Amministratore evasore fiscale. Sequestro per la società

Della frode fiscale posta in essere dall’amministratore risponde anche la società che ha tratto beneficio della commissione dell’illecito. È quanto emerge dalla sentenza 2 maggio 2013, n. 19035, della Corte di Cassazione – Terza Sezione Penale. 



Il caso. Nel caso di specie, il Tribunale del riesame annullava parzialmente il provvedimento di sequestro preventivo adottato dal GIP nei confronti di un uomo titolare di numerose società ed esercente anche l’attività di consulente fiscale, indagato per i reati di cui agli articolo 2 e 3 del D.Lgs. n. 74 del 2000. 


La tesi difensiva. Nell’impugnare l’ordinanza del riesame, il difensore dell’indagato ha lamentato, tra l’altro, che le somme sottoposte a vincolo non avevano alcun riferimento con il soggetto che si era giovato del “profitto” del reato ipotizzato. In ogni caso, tale profitto, individuabile in un risparmio fiscale, non poteva comunque portare all’applicazione della misura, mancando la dimostrazione che le somme rinvenute nell’abitazione dell’indagato provenissero da disponibilità delle società. 



Misura legittima. Ebbene, gli Ermellini hanno ritenuto infondata la tesi della difesa, avendo il giudice del merito dato adeguata risposta, affermando, sulla base delle verifiche effettuate dalla Guardia di Finanza, ma anche sulla base delle indagini bancarie e delle intercettazioni effettuate, che in realtà si trattava di somme custodite dal ricorrente per conto delle varie società da lui amministrate, non presenti nelle casse sociali. Sicché il Tribunale (e prima ancora il GIP) ha giustamente ritenuto sequestrabile il patrimonio “profitto” del reato tributario anche in capo a ditte e società riconducibili all’indagato, ribadendosi il concetto, del tutto conforme alla giurisprudenza di legittimità, “della sequestrabilità di beni di cui il reo abbia la disponibilità quale titolare o amministratore di società che hanno beneficiato di tali profitti, ex artt. 1, lett. c) ed e) del D.L.vo. 74/2000”. 

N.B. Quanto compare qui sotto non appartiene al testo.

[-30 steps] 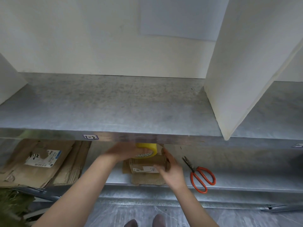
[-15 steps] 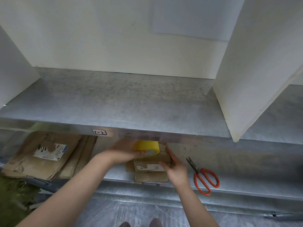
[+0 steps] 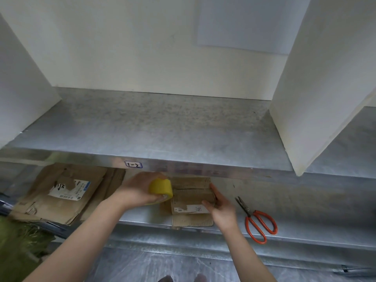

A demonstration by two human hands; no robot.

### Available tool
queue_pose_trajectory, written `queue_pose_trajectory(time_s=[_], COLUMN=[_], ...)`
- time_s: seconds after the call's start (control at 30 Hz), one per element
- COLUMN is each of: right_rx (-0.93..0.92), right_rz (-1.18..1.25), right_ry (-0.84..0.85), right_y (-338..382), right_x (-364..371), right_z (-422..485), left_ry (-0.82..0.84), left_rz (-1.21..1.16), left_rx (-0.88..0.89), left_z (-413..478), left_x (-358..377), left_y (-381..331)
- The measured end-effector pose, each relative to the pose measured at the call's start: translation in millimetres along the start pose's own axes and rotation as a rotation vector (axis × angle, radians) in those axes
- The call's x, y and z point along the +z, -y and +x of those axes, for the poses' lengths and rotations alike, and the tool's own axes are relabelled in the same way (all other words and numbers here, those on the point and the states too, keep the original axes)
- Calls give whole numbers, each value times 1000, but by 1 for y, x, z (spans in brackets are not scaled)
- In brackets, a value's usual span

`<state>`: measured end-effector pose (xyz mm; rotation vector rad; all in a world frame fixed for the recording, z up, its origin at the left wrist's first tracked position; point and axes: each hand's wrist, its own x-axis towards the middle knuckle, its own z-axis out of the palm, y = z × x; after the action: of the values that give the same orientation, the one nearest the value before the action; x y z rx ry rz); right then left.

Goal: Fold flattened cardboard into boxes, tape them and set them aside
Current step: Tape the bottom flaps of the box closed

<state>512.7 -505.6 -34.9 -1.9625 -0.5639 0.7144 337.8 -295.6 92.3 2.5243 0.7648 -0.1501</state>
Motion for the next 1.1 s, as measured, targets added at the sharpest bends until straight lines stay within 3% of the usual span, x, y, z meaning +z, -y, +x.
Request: queue_pose_trajectory(time_s=[0.17, 0.33, 0.57, 0.77, 0.83, 1.0, 1.1], right_rx=[11, 22, 36, 13, 4, -10, -21], right_rz=[-8, 11, 30, 23, 14, -26, -49], right_ry=[24, 32, 32, 17, 16, -2, -44], right_y=[5, 6, 6, 4, 4, 7, 6], right_x=[0, 1, 1, 2, 2, 3, 7], right_z=[1, 0, 0, 2, 1, -1, -4], left_ry=[71, -15, 117, 47, 58, 18, -10], left_rz=[215, 156, 44, 126, 76, -301, -193], left_rx=[-6, -25, -115, -96, -60, -50, -68], left_z=[2, 14, 25, 25, 22, 9, 8], left_x=[19, 23, 53, 68, 66, 62, 63], left_y=[33, 39, 53, 60, 60, 73, 76])
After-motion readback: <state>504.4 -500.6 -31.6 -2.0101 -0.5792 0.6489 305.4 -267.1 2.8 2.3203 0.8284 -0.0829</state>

Responsabilità degli enti. Infine, in un passaggio delle interessanti motivazioni, la Terza Sezione Penale ha avuto occasione di ricordare che le disposizioni dettate dal D.Lgs. n. 231 del 2001 hanno introdotto un nuovo genere di autonoma responsabilità amministrativa dell’ente in caso di commissione, nel suo interesse o vantaggio, di un reato da parte di soggetto che in quell’ente ricopre una posizione di vertice. Si tratta di una nuova forma di responsabilità che, lontano dal costituire un’atipica ipotesi di responsabilità oggettiva, integra invece una responsabilità collegata alla mancanza di organizzazione da parte del soggetto di vertice che non ha evitato la perpetrazione dell’illecito penale.